5000 in the latter part of the month and at times he is not even left with
minimum balance.
Following this pattern of unplanned withdrawals and
expenditure, will never let Aditya realize if he is overspending or making
impulsive purchases on things which he doesn’t need. Secondly not maintaining funds
for contingency can prove to be fatal if faced with an emergency situation such
as a sudden medical expense.
Here are a few guidelines which can be followed to ensure
that your savings account is maintained in the most prudent manner.
- Prepare a family budget: Maintain a simple budget book in which you can jot down the monthly income and expenditure. This exercise needs to be done in consultation with your spouse as there are a host of family related expenses such as grocery, utility bills, etc which the home maker or working women would be managing directly. Joint consultation helps in including all the possible expenses that the family has to cater to every month and enables near accurate results. Don’t forget to include periodic or annual expenses such as Insurance premiums, Vacation, etc which can be one time or spread over different months. For those who don’t know what their exact monthly expenditure is, can begin with writing down their daily expenses for a month or two and monitor the same which should be good enough to give you a fair idea of what your expenses are going to be. Doing this exercise over several months will enable you to reach near accurate levels.
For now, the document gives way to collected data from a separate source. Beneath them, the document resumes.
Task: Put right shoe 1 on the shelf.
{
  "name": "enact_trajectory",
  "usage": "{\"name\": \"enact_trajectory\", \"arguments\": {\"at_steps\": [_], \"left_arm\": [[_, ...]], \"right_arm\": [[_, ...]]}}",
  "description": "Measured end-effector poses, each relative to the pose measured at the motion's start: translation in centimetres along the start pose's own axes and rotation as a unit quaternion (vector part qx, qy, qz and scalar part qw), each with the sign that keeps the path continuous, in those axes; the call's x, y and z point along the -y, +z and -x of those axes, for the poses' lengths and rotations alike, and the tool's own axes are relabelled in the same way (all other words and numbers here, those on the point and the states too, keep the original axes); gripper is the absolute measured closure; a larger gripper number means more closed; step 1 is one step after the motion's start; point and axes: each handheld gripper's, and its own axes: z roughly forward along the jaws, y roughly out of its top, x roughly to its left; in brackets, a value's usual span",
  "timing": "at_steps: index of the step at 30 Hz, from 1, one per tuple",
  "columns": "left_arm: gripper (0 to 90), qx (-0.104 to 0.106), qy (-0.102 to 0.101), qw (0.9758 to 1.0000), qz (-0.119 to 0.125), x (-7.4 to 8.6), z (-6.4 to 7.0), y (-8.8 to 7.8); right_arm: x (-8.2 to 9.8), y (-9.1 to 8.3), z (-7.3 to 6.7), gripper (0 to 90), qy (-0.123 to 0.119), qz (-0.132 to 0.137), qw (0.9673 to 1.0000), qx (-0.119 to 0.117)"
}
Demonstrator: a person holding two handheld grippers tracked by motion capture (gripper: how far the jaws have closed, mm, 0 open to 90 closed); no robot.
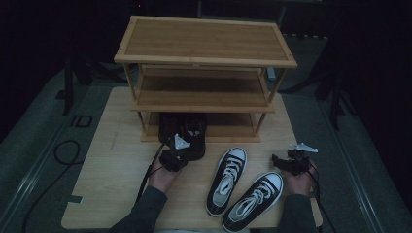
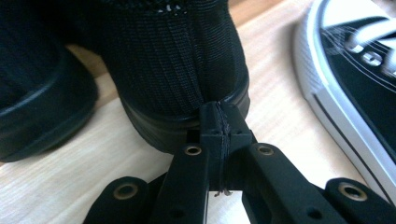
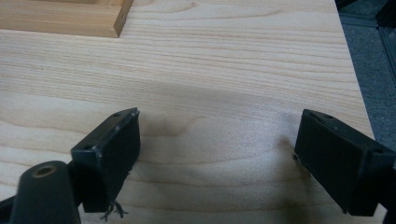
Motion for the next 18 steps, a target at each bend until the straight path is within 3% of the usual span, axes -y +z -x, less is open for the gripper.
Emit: {"name": "enact_trajectory", "arguments": {"at_steps": [4, 5, 6, 18], "left_arm": [[89.6, -0.008, -0.007, 0.9999, 0.002, -0.4, -0.3, 0.4], [89.6, -0.021, -0.018, 0.9996, 0.005, -0.9, -0.8, 1.0], [89.6, -0.022, -0.022, 0.9995, 0.004, -1.0, -1.1, 1.2], [89.4, -0.046, -0.029, 0.9985, -0.001, -2.2, -2.0, 2.3]], "right_arm": [[0.0, 0.0, 0.0, 14.1, 0.0, 0.0, 1.0, 0.0], [0.0, 0.0, 0.0, 14.1, 0.0, 0.0, 1.0, 0.0], [0.0, 0.0, 0.0, 14.1, 0.0, 0.0, 1.0, 0.0], [0.0, 0.0, 0.0, 14.1, -0.001, -0.001, 1.0, 0.0]]}}
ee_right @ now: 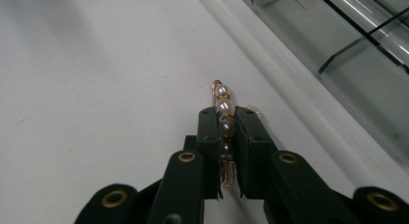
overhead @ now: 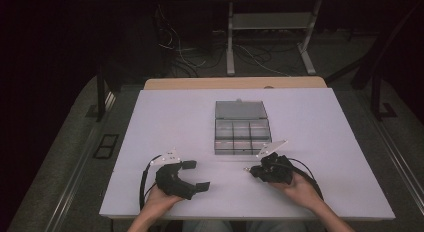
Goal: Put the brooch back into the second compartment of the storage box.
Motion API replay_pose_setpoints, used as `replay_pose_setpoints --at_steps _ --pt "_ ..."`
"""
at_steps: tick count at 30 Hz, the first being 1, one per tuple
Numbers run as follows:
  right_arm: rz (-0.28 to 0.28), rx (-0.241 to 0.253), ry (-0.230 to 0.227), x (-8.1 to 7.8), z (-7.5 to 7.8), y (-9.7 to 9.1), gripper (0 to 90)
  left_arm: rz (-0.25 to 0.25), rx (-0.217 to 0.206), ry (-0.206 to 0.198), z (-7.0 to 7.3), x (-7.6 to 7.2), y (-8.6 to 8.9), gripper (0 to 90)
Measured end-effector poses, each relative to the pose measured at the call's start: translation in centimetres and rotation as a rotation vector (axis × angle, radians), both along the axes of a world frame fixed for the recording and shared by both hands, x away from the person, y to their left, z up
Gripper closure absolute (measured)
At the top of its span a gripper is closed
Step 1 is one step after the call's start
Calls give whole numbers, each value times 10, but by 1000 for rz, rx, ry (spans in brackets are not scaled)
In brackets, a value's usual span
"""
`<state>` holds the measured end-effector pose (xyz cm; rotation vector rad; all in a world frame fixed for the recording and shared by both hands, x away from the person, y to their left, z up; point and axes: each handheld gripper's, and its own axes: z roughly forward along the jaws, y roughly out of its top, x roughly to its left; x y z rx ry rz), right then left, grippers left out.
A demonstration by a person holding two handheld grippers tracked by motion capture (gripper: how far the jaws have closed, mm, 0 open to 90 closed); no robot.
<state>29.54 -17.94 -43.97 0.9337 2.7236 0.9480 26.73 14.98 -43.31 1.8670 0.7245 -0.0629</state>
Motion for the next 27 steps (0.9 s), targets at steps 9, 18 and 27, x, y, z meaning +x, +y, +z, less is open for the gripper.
replay_pose_setpoints --at_steps 9,18,27 --pt "16 60 44 2 3 -6 816 8 -6 -2 0 2 0 0" --pt "21 133 45 2 22 -15 816 13 -11 2 0 5 -2 0" --pt "22 190 21 11 48 -23 815 19 -6 6 -2 6 -3 0"
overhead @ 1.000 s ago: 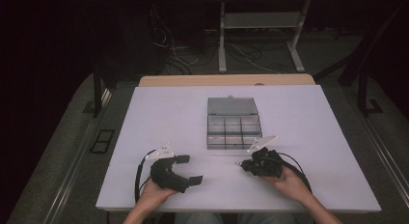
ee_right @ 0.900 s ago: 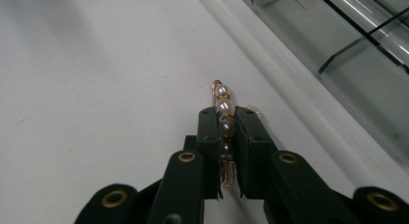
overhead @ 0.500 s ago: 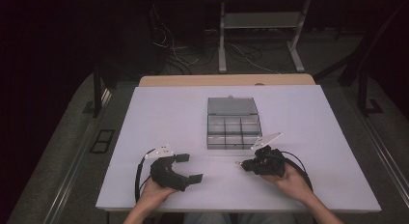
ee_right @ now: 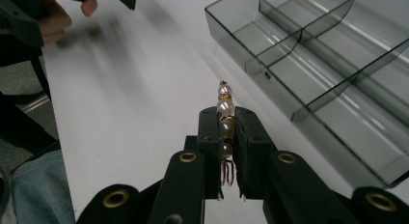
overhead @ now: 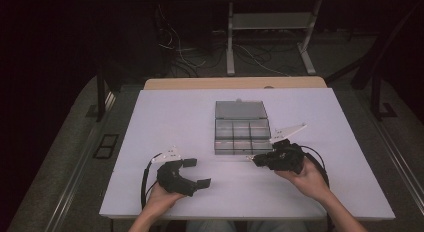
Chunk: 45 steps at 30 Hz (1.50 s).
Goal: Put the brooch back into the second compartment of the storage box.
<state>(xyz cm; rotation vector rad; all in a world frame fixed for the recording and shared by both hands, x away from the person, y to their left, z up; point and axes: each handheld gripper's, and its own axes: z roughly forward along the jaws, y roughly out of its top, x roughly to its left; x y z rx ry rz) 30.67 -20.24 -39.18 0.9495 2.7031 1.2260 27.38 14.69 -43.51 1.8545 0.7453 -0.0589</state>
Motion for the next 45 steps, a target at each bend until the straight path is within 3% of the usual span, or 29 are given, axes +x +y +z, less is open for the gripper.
replay_pose_setpoints --at_steps 13,21,34,45 --pt "31 -17 -24 16 32 12 815 1 -1 1 0 0 2 0" --pt "35 -22 -20 31 40 21 815 1 -5 3 0 1 3 0" --pt "6 -24 -24 53 36 34 815 9 -6 7 -1 3 5 0" --pt "-36 -38 7 75 18 39 815 8 3 9 -2 4 4 0"
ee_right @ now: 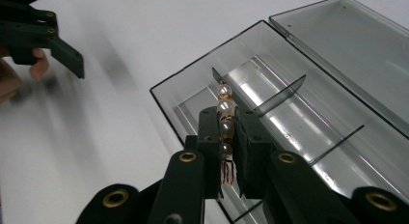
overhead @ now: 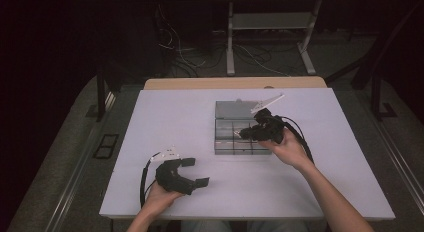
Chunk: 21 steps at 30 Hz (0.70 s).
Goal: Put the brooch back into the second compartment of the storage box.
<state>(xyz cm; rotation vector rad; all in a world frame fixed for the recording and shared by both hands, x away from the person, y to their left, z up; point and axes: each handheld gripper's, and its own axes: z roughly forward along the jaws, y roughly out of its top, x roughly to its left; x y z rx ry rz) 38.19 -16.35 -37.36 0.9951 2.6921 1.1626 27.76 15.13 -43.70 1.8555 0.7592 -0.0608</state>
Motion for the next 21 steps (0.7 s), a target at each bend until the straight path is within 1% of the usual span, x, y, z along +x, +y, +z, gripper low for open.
replay_pose_setpoints --at_steps 2,3,6,8,11,14,21 --pt "-4 -5 10 3 -4 2 815 4 -1 2 0 1 0 0" --pt "-6 -10 23 5 -8 2 815 5 -2 3 0 1 1 0" --pt "-9 -24 41 9 -15 4 815 15 -21 7 -1 2 2 0" --pt "-10 -32 52 11 -20 4 815 21 -19 3 -1 4 3 0" --pt "-10 -36 71 12 -27 5 814 30 -22 11 -2 5 4 0" --pt "-11 -46 79 11 -33 5 814 34 -21 13 -2 5 5 0" --pt "-18 -64 79 12 -42 3 811 17 -2 8 -2 3 0 0"
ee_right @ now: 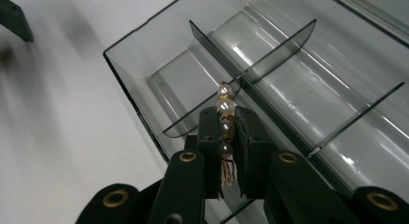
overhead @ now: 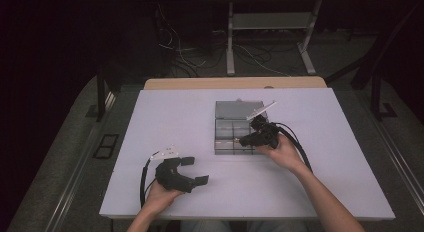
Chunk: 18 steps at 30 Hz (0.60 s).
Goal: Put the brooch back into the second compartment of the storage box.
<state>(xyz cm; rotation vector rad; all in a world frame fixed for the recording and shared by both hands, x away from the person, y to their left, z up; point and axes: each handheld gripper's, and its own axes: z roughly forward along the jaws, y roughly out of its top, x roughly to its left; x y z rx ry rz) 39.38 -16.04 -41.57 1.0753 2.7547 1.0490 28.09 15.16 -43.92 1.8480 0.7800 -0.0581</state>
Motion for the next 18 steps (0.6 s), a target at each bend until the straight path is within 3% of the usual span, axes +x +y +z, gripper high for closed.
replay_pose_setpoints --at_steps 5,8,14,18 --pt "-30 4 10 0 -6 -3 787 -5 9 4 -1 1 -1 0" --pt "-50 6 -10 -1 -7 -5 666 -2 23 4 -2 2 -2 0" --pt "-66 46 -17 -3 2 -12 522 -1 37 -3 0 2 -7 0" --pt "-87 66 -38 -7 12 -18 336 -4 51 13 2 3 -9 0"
- Control your ATM withdrawals: Once you have prepared your budget the next step is to withdraw the amount required for the whole month. Take care to see that you don’t withdraw cash for expenses such as insurance premiums, society maintenance etc. You can keep provision for those payments by maintaining the required amount in the bank and issuing cheques towards those expenses. For eg. If your monthly expenditure on groceries, consumables, utilities, etc is Rs. 20000, while insurance premium and society maintenance is Rs. 10000 and Rs, 3000 respectively then withdraw only Rs. 20000 and maintain upwards of Rs. 13000 to be paid vide cheque. The budget based expenses will avoid excess withdrawals way beyond your requirements and prevent several trips to your ATM’s.
- Maintain a separate record of your bank transactions. How many times do you visit the ATM to check the balance in your savings account or to take a mini statement? Others take recourse through their online banking platform. These routine visits can be eliminated if you maintain a small record of your income and various transactions in a separate book or in an excel sheet of your PC.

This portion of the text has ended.